Friday, March 25, 2011

Bed Making 101

It's time for another raised bed in my yard.  Currently I have 9 raised beds but I've been looking for a spot in my tiny yard for bed number 10.  One of the few spots left to put a raised bed is an area on the south side of our property.  It has a bit more shade than the rest of my yard, but I'm hoping to use that to my advantage when the summer heat is turned up and I still want leafy greens.
My goal with this project is to produce a raised bed, ready for planting, without purchasing anything new, and using as many recyclable/compostable materials as possible.  This is not an easy task.  It takes a lot to fill even the smallest raised bed.  Thats ok.  I'm up for the challenge.  Especially since I plan on doing a "Lasagna Garden".  What's that you ask?   Well, for starters, it's a great book of the same name by Patricia Lanza.   Ms. Lanza is a wonderful writer and her book containes a wealth of information on how to "Lasagna Garden" as well as a number of usful gardening tips written in a fun and informative fashion.  Basically, Lasagna gardening is a method of raised bed gardening that layers brown and green organic materials into "lasagna" type layers that can be directly planted.  All of my 9 beds have been started this way and the results have been so successful that now I wouldn't dream of doing my garden beds any other way.  The borders of my raised bed will be some great concrete blocks that I received from my dad.  The blocks look like something from the 70's and have some interesting "cut outs" that I might be able to use for growing herbs or other small plants.
I placed the blocks on the grass in the general area where I plan to put the bed.  It's a good idea to live with something for a few days to see how it works out. 
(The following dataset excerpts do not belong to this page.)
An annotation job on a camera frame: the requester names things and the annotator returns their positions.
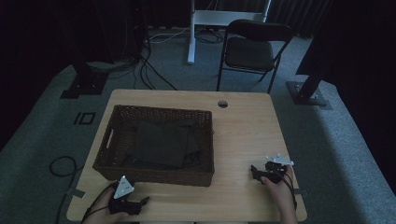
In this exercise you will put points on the black stand with base plate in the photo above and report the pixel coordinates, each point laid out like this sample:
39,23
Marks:
308,90
84,84

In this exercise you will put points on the grey tape strip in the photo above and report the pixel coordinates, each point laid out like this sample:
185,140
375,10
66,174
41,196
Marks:
76,193

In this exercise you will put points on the person's left hand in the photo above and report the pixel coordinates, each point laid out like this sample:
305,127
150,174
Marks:
102,213

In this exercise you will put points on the dark cloth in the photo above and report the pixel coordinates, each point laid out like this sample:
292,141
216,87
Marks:
162,143

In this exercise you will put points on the white metal stand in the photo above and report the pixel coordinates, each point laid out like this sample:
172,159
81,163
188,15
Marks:
218,17

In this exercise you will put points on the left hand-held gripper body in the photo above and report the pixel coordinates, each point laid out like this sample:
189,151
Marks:
124,189

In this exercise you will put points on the person's right hand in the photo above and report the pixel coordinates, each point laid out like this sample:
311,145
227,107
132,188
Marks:
280,189

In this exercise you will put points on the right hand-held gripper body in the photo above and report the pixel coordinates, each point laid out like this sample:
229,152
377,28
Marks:
275,169

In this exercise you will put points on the brown wicker basket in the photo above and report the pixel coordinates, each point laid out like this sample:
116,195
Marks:
155,179

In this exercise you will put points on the dark curtain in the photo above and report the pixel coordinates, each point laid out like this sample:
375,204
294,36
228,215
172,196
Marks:
299,14

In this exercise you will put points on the black folding chair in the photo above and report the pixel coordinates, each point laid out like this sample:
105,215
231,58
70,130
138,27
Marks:
249,53
In the meantime, I start gatheingr materials for the bed, aka, browns and greens.  First off I hit the street to pick up some pine needles at the curb.
                                                         I can't pass up a freebie!
I wonder what the passing motorists thought. 
I will be gathering "free" materials for the next few days. I have my work cut out for me.  It's not like compostable materials walk up, ring the door bell and exclain "I home".  I have to go looking for them.  Kitchen scraps from the restaurant where I work,  old cardboard boxes, shredded paper, paratially finished compost,  magnolia pods, etc.  Wow.  I need a lot!  It's going to be tough but I'm up for it.  I will be topping the raised bed with a few items I have on hand: 1 1/2 bags of potting soil, a bit of vermiculite, some organic fertilizer and a bit of  "Marilyn's Own" soil amendment, but thats it for the purchased stuff, and I could get away without some of that if I didn't already have it on hand.  See you in a few days when I get my freebies together and build another bed. 
It ended up taking 3 days of hunting and gathering but I have a lot of great "stuff".  It took a little work but it didn't cost anything, which is always right by me. 
I piled everything up for a photo opp (and to have it all within easy reach).
Wow.  I gathered more than I thought.  No problem, the more the merrier I say.  Anything left over goes in the compost bin. 
I layed the cardboard out on the grass.  I don't bother to remove the lawn.  If it's long, I'll mow it, but otherwise just put the cardboard on top and start bulding.
Heres my new bed, ready to be filled.  I started with the magnolia pods and alternated the browns and greens until I reached the top of the blocks.

I topped the bed with some partially composted materials from one of my compost bins, and finished it off with fertilizer and potting soil.
For only a few hours of work, and $12.00 in soil and soil amendments, I now have an additional 10 1/2 square feet of growing space which is just about all the room I need to plant a quick growing spring crop of radishes and leafy greens.  The cut out's will have to wait to be planted due to a lack of potting soil, but thats ok.  It's a project for another day.